Exercise goal: All the data should be transcribed exactly, with every line kept.

Data provided:
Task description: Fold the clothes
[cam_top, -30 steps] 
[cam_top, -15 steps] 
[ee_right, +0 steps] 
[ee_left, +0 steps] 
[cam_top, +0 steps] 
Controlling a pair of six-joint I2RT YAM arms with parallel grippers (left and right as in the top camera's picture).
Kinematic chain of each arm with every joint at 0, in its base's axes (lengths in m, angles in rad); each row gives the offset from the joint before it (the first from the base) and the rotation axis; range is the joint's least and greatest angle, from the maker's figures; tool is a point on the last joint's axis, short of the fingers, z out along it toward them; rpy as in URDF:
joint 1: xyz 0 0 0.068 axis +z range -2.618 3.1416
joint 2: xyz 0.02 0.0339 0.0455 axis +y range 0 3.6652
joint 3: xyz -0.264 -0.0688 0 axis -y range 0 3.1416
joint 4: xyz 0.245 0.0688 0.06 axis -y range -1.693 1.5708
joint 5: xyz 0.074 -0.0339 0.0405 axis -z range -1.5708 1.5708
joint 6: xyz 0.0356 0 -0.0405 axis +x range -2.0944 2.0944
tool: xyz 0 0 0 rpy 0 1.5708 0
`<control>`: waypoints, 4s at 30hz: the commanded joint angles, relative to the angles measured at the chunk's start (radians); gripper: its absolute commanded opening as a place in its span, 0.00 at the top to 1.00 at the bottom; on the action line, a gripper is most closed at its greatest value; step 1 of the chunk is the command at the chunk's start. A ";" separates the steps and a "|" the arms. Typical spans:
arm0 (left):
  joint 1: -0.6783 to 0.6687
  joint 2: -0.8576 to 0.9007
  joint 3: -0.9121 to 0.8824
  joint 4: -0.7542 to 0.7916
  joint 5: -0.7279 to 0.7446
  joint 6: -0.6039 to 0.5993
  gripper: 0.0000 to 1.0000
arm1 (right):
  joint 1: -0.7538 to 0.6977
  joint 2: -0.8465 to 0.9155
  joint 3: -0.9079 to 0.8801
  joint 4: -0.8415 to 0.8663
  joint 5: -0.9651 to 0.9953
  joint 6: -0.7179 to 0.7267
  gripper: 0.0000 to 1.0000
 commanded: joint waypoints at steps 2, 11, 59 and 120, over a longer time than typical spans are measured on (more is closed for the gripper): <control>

Problem solution:
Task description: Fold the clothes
[cam_top, -30 steps] 
[cam_top, -15 steps] 
[ee_right, +0 steps] 
[ee_left, +0 steps] 
[cam_top, +0 steps] 
Controlling a pair of six-joint I2RT YAM arms with parallel grippers (left and right as in the top camera's picture).
Kinematic chain of each arm with every joint at 0, in its base's axes (lengths in m, angles in rad); each row gives the offset from the joint before it (the first from the base) and the rotation axis; range is the joint's least and greatest angle, from the maker's figures; tool is a point on the last joint's axis, short of the fingers, z out along it toward them; rpy as in URDF:
joint 1: xyz 0 0 0.068 axis +z range -2.618 3.1416
joint 2: xyz 0.02 0.0339 0.0455 axis +y range 0 3.6652
joint 3: xyz -0.264 -0.0688 0 axis -y range 0 3.1416
joint 4: xyz 0.245 0.0688 0.06 axis -y range -1.693 1.5708
joint 5: xyz 0.074 -0.0339 0.0405 axis -z range -1.5708 1.5708
joint 6: xyz 0.0356 0 -0.0405 axis +x range -2.0944 2.0944
tool: xyz 0 0 0 rpy 0 1.5708 0
`<control>`: waypoints, 4s at 30hz: the commanded joint angles, relative to the angles measured at the chunk's start (radians); gripper: its absolute commanded opening as a place in its span, 0.00 at the top to 1.00 at the bottom; on the action line, a gripper is most closed at its greatest value; step 1 of the chunk is the command at the chunk's start. A ";" separates the steps and a "|" the arms. Typical spans:
arm0 (left):
  joint 1: -0.6783 to 0.6687
  joint 2: -0.8576 to 0.9007
  joint 3: -0.9121 to 0.8824
  joint 4: -0.7542 to 0.7916
  joint 5: -0.7279 to 0.7446
  joint 6: -0.6039 to 0.5993
  gripper: 0.0000 to 1.0000
arm1 (right):
  joint 1: -0.7538 to 0.6977
  joint 2: -0.8465 to 0.9155
  joint 3: -0.9079 to 0.8801
  joint 4: -0.8415 to 0.8663
  joint 5: -0.9651 to 0.9953
  joint 6: -0.7179 to 0.7267
  gripper: 0.0000 to 1.0000
 commanded: joint waypoints at steps 2, 11, 59 and 120, over a longer time than typical spans are measured on (more is closed for the gripper): <control>

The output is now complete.